It is nearly the end of June, which is a time that always brings up some of my favorite memories. The smells of summer. Scent and memory go hand in hand for everyone, not just me. A quick Google search told me that “Scents bypass the thalamus and go straight to the brain's smell center, known as the olfactory bulb. The olfactory bulb is directly connected to the amygdala and hippocampus, which might explain why the smell of something can so immediately trigger a detailed memory or even intense emotion.” The only word that really means anything to me in that explanation is trigger. So I guess I could say that June is my trigger month.
I met Sid in June and and falling in love with him smells like sweat and sunscreen. The smells of New York in the summer — always, but especially during those early years — are vivid enough to take up a decent amount of space in my head. The heat that blows up at you from the subway, even when you’ve barely gotten down the stairs. Is the air more dense in there? How do those molecules just hang there? I’m not going to Google this, but it has such a distinctive smell (horrible) and feel. The subway couldn’t even contain it. Even on the sidewalk, if you are anywhere near a subway grate, that hot air just whooshes right up at you. I remember being with our friend Nina one Saturday evening — none of us in the Hamptons — but feeling summery, we chose to eat outside on the sidewalk in front of the restaurant. It stands out so much in my memory, not only because it was the hottest dinner of my life, but because Nina brought me a bag of golden cherries from Balducci’s on 6thAvenue. I had never seen something so special before. One memory leading to another.
Sid was forever dragging me to one store or another on hot Saturdays in the summer (actually, all year round). When I decided to write about batik this week, I had the haziest memory of him bringing me to this amazing, exotic batik shop downtown that he was crazy about. But when I asked him about it yesterday, he had no idea what I was talking about. How could that be? I guess that is what we have each other for… to carry half of the memories each. But I knew it existed. I enlisted my expert Googler/oldest daughter, and within sixty seconds, she called me back and asked “was it on Mulberry Street?” Presto. She had dug up some NYT piece on the shop that even included a picture. (You know you are getting old when you have to go to timesmachine.nytimes.com to verify your memories.) Yes, that’s where Sid took me. I am sure of it.

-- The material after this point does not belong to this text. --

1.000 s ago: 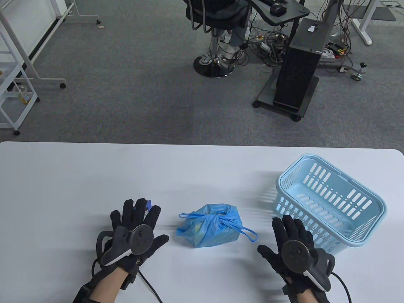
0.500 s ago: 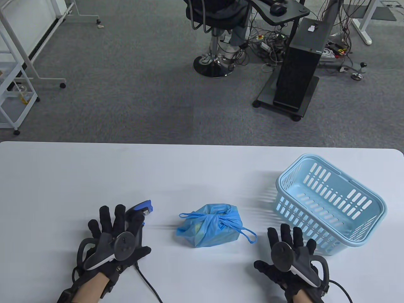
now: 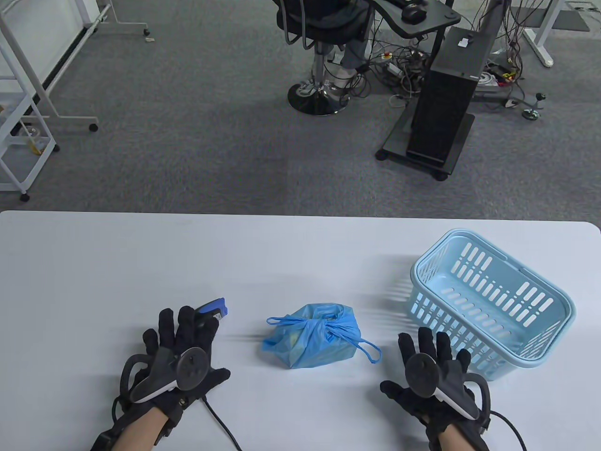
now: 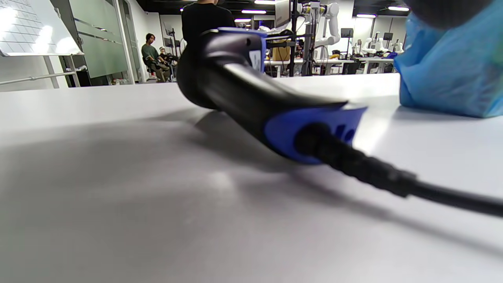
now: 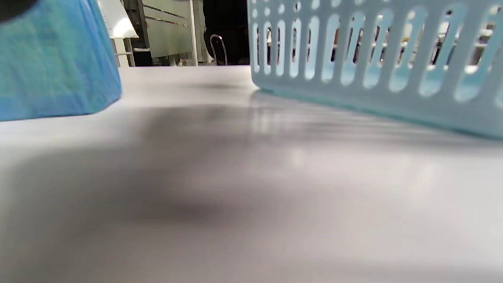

I remember the fabric being so special and cool. I probably thought it more so because he thought so. Young love is when someone else’s interests become your interests in the interest of that love. Hmm. Need to think about that. Anyway, I still think batik is special and cool. And the reason I’m sharing this story is that we have many beautiful batik things on the line this season. Not true batik made with wax and sent across the ocean to Mulberry Street, but printed poplin inspired by batik. The fabrics come from Ratti, the mill that creates the most amazing prints in the world… not an exaggeration. If there is anyone out there who can reproduce the specialness of true batik fabric, it is them. The design team visited last year and fell in love with so many of the prints that they have turned up all over the women’s line. Dresses, shirts, even some things on the men’s side.
I love them all. The print is smaller, reproportioned by the experts there to a scale that works for clothing, not just pareos and pillows. The boyfriend shirt is fantastic in it. I love the contrast of such a traditional silhouette in an untraditional print. A bigger statement is the patchwork Andra dress in a shade of indigo that is very typical to true Indonesian batiks. And this amazing wrap dress in a red print that feels different from anything else I own. Between the print and the quality of the fabric, these are some of my favorite pieces of the whole season.
The shop on Mulberry Street had stacks and stacks of beautiful, original, Batik-printed fabric. They were pretty and unusual and cool — not unlike the golden cherries from Nina— but after a few minutes, I was ready to go. But that’s when Sid was just getting started. Diving deep, touching, asking if there were more in the back for him to check out. Chatting with the owner about the origins of not just the fabric... but her. Where was she from? What got her into this business? Five minutes. Ten minutes. Fifteen. The shop could not have been more than 400 square feet. Frankly it wasn’t much cooler than the street outside. No phone to occupy me. Just hands in pockets and watching him look at the same piles of fabric, one by one. Even factoring in young love, I was bored out of my mind. Finally, I spoke up and told him that I was tired of this. Couldn’t we just go uptown to a museum? He looked at me and said, “Why? We’re already at one.”
Batik – you need it. I promise. And so does Sid.